Orthodox Life I

Eastern Christian understanding of ethics and the person

Information and Readings for Auditors

This course was offered in the 2023 Winter (January to April) term. After the first class (recorded in person), the classes were held online by Zoom.

Course Syllabus

Required Texts

The following required book is not available online through the University of Toronto library and thus must be purchased. Print and ebook versions are readily available from any good bookseller.

  • Samuel Wells, Improvisation: The Drama of Christian Ethics (Baker Academic, 2018)

Course Introduction and Rationale

The following introductory essay to this course was written by Professor Richard Schneider, founder of the Orthodox Christian Studies programme at Trinity College and the first instructor of this course. Prof Schneider reposed in the Lord in November 2022. Memory eternal!

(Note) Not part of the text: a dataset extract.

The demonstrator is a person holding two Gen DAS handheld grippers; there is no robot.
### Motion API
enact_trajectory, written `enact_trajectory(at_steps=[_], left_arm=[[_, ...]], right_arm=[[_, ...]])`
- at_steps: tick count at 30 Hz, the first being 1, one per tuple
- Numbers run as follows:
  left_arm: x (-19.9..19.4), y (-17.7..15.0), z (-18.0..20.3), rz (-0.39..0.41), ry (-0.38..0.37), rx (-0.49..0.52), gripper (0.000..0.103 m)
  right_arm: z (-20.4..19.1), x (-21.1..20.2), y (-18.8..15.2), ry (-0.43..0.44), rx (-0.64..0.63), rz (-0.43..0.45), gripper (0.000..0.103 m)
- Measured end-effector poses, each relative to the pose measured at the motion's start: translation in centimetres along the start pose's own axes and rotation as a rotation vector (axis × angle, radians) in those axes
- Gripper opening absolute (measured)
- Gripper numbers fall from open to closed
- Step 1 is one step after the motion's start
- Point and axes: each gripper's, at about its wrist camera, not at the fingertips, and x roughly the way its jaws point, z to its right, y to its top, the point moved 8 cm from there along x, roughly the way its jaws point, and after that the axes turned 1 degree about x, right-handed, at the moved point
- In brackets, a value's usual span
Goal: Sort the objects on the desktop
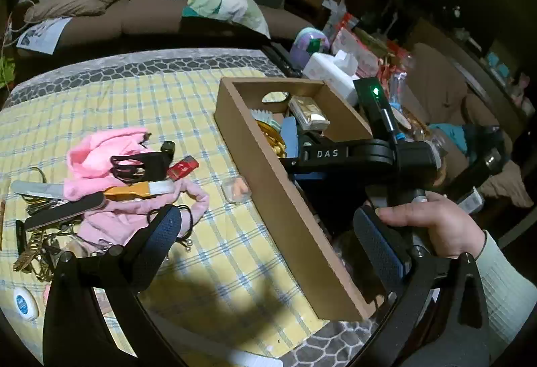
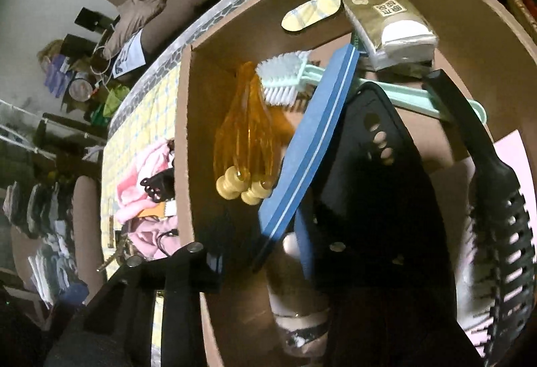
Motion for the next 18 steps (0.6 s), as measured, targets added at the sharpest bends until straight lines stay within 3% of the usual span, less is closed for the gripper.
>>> enact_trajectory(at_steps=[4, 7, 14, 18], left_arm=[[0.7, -0.1, 0.2, -0.011, 0.001, 0.005, 0.103], [0.8, -0.3, 0.3, -0.016, 0.005, 0.006, 0.103], [1.1, -0.4, 1.1, -0.022, -0.003, -0.009, 0.103], [1.4, -0.6, 2.5, -0.036, -0.01, 0.008, 0.103]], right_arm=[[0.8, -0.4, 0.2, 0.019, -0.018, 0.003, 0.022], [1.5, -1.7, 0.4, -0.024, -0.063, 0.005, 0.013], [3.3, -5.0, 0.3, -0.022, -0.054, -0.003, 0.012], [3.6, -4.6, -0.8, -0.044, -0.037, -0.071, 0.017]])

Eastern Orthodox Christian theology is all too often thought of as having its primary concern for formal issues: dogmatics and doctrine, liturgy, iconography, and so on. But in fact, Orthodox Christian theology has only one primary purpose — the divinisation of life itself — and the Orthodox Christian world-outlook embraces all those formal fields, not merely as intellectual resources for illuminating the truth, but rather as necessary knowledge-framing and making possible the life of every human being on their path to God. In this understanding, the primary reason for the gift of life — life which is the eschaton of creation — is so all that lives within the framework of creation can reveal, witness, incorporate within itself, the holy.

This understanding is not to be perceived or grasped as an abstraction, a concept. It is not an idea found by intellection, nor is it a transcendental inner state of another-worldly kind. The holy life is a life of praxis, lived in the world, in every human person’s own time, own circumstances, own society with its conditions and circumstances. For this reason, holiness cannot be defined or described by any single set of precepts or rules of behaviour; it consists entirely in a dialogue between God-who-is-holy and persons — persons fully in the ecclesia and persons without, for every person is called to holiness — whose life must be carried on in their own world and time. Each holy person attends to their own holy dialogue with God and extends it outward into behaviour and relationships and decisions and management which witness that holiness in the contemporary world. Christians are not called to “leave the world” or this present life; they are called to be saints within it. They are not called out of their culture; they are called to bless it. This is true for all: whether laity or clergy or monks, all live in the world, and everyone’s life is a process of discovery of the true divine oikonomia which makes possible life-saving decisions within the frame of God’s plan for salvation (Ephesians 1:9-10). All Christians, even monastics, are expected to approach life in the world with decisiveness, “discerning the spirits” (1 John 4:1, cf. 1 Corinthians 12:10, 1 Thessalonians 5:21-2) and acting as good stewards of creation and as saintly icons of morals and faith.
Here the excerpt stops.